27 de enero 2015 - 19:26

Asumió Tsipras y prometió acabar en Grecia con la “desastrosa austeridad”

Alexis Tsipras juró ayer, apenas un día después de su triunfo electoral, como primer ministro de Grecia. Su partido sacó el 36% de los votos, pero la ley electoral le da al ganador un premio de 50 bancas que lo dejó a sólo dos de la mayoría. Por eso se alió con los nacionalistas.
Alexis Tsipras juró ayer, apenas un día después de su triunfo electoral, como primer ministro de Grecia. Su partido sacó el 36% de los votos, pero la ley electoral le da al ganador un premio de 50 bancas que lo dejó a sólo dos de la mayoría. Por eso se alió con los nacionalistas.
 Atenas - El izquierdista Alexis Tsipras prestó juramento ayer, sin demoras, como primer ministro de un Gobierno griego de línea dura, que rechaza el rescate financiero del país y está resuelto a enfrentarse a los prestamistas internacionales para presionar por un recorte de la deuda pública y poner fin a casi cinco años de duro ajuste económico.

La victoria del líder del partido Syriza en las elecciones anticipadas del domingo reavivó los temores de nuevos problemas financieros en el país que desató la crisis de la eurozona en 2009.

Es la primera vez que un miembro del área monetaria, compuesta por 19 Estados, será liderado por un partido que rechaza abiertamente las medidas de austeridad respaldadas por Alemania.

"Tenemos por delante un camino cuesta arriba", dijo Tsipras al presidente del país, Károlos Papulias, justo antes de prestar juramento.

"Siempre velaré por los mejores intereses del país", añadió el nuevo premier, quien prometió además terminar con la "desastrosa política de austeridad" en el país y negociar una quita de la deuda con los acreedores internacionales.

Normalmente, el primer ministro jura ante el jefe de la Iglesia ortodoxa griega, pero Tsipras es ateo y ayer se convirtió en el primer jefe de Gobierno que no lo hizo así. Otra ruptura del protocolo fue la negativa del primer ministro saliente, Andonis Samarás, a saludar a su sucesor al pie de las escaleras de la mansión Máximo, la sede de la Jefatura de Gobierno.

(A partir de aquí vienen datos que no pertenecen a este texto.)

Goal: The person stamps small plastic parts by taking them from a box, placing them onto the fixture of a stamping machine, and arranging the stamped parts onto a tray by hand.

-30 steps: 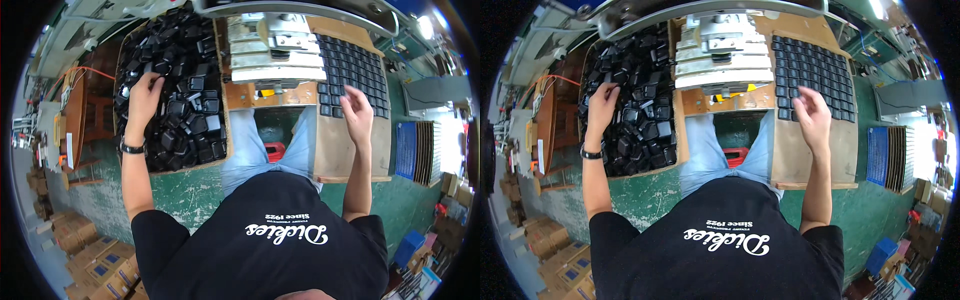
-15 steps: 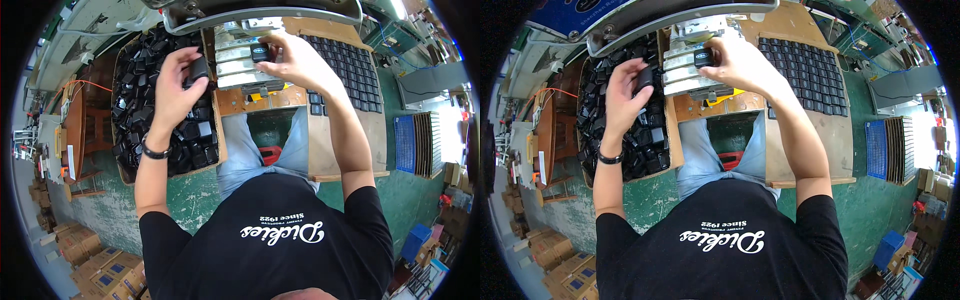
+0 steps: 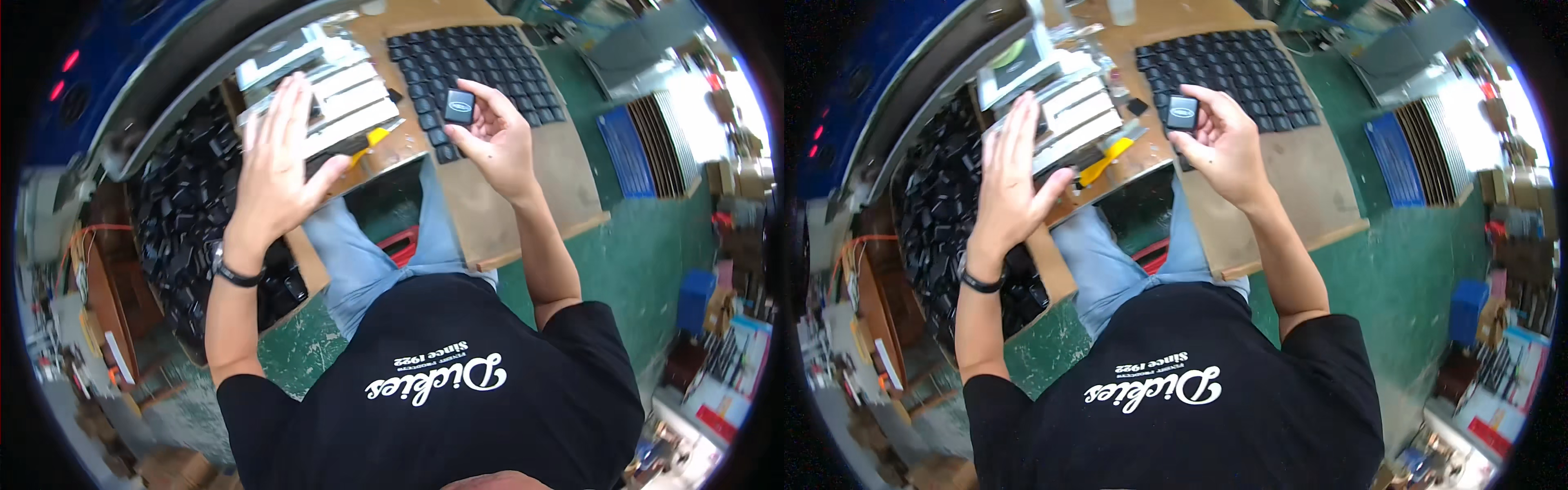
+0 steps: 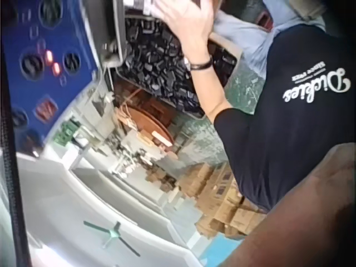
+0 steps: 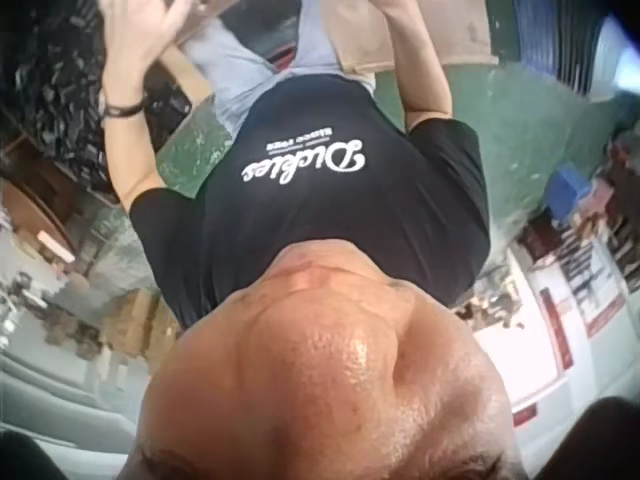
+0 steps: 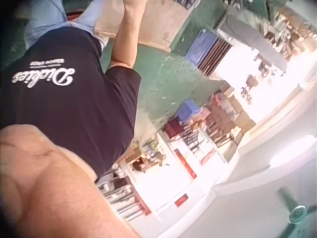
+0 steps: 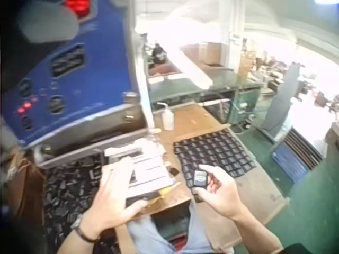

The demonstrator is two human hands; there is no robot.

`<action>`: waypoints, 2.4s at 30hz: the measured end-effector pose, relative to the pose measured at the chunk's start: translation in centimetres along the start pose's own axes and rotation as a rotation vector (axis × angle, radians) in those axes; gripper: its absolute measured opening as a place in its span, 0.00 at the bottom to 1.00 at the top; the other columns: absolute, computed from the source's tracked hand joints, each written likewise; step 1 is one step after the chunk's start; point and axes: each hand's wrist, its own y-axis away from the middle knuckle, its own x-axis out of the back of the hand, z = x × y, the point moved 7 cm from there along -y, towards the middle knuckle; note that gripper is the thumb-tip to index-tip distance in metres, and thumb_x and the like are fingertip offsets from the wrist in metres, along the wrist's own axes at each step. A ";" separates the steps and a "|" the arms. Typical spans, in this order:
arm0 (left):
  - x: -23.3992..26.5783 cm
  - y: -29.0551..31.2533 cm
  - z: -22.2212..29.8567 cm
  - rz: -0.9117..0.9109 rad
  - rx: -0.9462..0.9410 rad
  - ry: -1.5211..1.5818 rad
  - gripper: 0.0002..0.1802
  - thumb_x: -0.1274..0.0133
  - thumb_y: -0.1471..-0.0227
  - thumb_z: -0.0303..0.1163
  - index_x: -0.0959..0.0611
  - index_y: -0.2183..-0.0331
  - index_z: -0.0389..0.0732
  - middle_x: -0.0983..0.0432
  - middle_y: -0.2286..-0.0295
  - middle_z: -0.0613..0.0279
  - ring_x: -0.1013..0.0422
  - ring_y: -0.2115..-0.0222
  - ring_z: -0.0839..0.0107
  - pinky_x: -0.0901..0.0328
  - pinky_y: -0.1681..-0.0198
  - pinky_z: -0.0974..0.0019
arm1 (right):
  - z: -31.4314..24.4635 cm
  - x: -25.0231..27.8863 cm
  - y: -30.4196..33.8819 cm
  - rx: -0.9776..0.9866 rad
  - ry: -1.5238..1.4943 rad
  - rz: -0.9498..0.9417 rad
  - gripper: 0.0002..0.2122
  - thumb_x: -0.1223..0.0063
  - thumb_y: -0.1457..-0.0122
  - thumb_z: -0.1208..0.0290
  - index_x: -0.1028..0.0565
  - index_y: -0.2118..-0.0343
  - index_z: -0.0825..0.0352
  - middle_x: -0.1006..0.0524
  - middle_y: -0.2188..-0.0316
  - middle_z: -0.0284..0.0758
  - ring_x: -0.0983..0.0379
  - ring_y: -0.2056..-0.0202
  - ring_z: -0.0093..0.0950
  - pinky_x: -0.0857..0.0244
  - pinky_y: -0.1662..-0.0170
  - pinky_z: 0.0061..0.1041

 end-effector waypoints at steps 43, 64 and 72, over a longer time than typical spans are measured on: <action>9.0 18.3 -16.0 0.016 0.589 -0.504 0.41 0.34 0.47 0.34 0.25 0.32 0.53 0.36 0.32 0.51 0.36 0.33 0.49 0.40 0.32 0.44 | -1.3 -2.3 4.2 0.129 0.277 -0.019 0.29 0.34 0.44 0.86 0.25 0.37 0.69 0.21 0.59 0.32 0.32 0.69 0.15 0.34 0.66 0.13; 2.0 8.6 4.0 0.160 0.568 1.009 0.36 0.23 0.55 0.24 0.17 0.43 0.36 0.17 0.58 0.58 0.22 0.62 0.72 0.26 0.54 0.68 | -7.1 -14.0 4.2 0.226 0.124 -0.534 0.35 0.35 0.47 0.86 0.27 0.33 0.68 0.25 0.63 0.31 0.35 0.70 0.20 0.38 0.68 0.19; 3.4 9.5 1.4 0.165 0.602 1.006 0.35 0.22 0.56 0.22 0.17 0.45 0.36 0.16 0.62 0.61 0.22 0.64 0.72 0.26 0.55 0.70 | -7.8 -13.9 0.3 0.180 0.133 -0.661 0.36 0.37 0.45 0.84 0.30 0.30 0.66 0.25 0.64 0.31 0.33 0.70 0.20 0.37 0.68 0.17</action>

Syriza, la coalición de izquierda liderada por Tsipras -quien con 40 años es el primer ministro más joven en la historia de Grecia-, consiguió el domingo un 36,3% de los votos, lo que le otorga 149 diputados, dos por debajo de los necesarios para la mayoría absoluta.

Es por eso que Tsipras alcanzó ayer, pocas horas después de su victoria, un acuerdo con el partido populista de derecha Griegos Independientes, que consiguió un 4,8%, equivalente a 13 escaños.

La constelación política se presenta, por tanto, complicada. Los Griegos Independientes hicieron proclamas nacionalistas durante la campaña y exigieron, entre otras cosas, la expulsión de los inmigrantes ilegales. Por el contrario, Syriza se pronunció a favor de una mayor inmigración. Sólo los une la oposición a la política de la troika formada por la Comisión Europea, el Banco Central Europeo (BCE) y el Fondo Monetario Internacional (FMI) y su exigencia de una condonación de parte de la deuda griega.

Grecia necesita tener cuanto antes un Gobierno en funciones porque hasta finales de febrero tiene que negociar con la troika un nuevo acuerdo. Sin nuevos créditos, el país se quedaría sin fondos a mediados de año.

Se espera que Yanis Varoufakis, un economista abiertamente contrario al ajuste, se convierta en ministro de Finanzas. "El pueblo griego dio un voto de confianza a la esperanza", escribió Varosufakis en su blog. 

"Se usaron las urnas, en esta espléndida celebración de la democracia, para poner fin a una crisis autorreforzada que genera indignidad en Grecia y que se alimenta de las fuerzas más oscuras de Europa", escribió.

El país recibió 240.000 millones de euros en ayuda internacional desde 2010 para evitar la bancarrota, a cambio de dolorosas e impopulares medidas económicas que comenzaron a implementar los gobiernos anteriores.

En un plazo de diez días, tras la constitución del nuevo Parlamento, el 5 de febrero, la Cámara debe confirmar a Tsipras, un paso que se considera formal. Se espera que el nuevo primer ministro anuncie hoy su gabinete.

Inmediatamente después de jurar al cargo, Tsipras se dirigió al suburbio ateniense de Kesairani para colocar una ofrenda de flores en el Monumento a la Resistencia Nacional, que honra a los más de 200 combatientes de la resistencia griega, algunos de apenas 14 años, asesinados por los nazis tras haber sido entregados por el régimen fascista griego.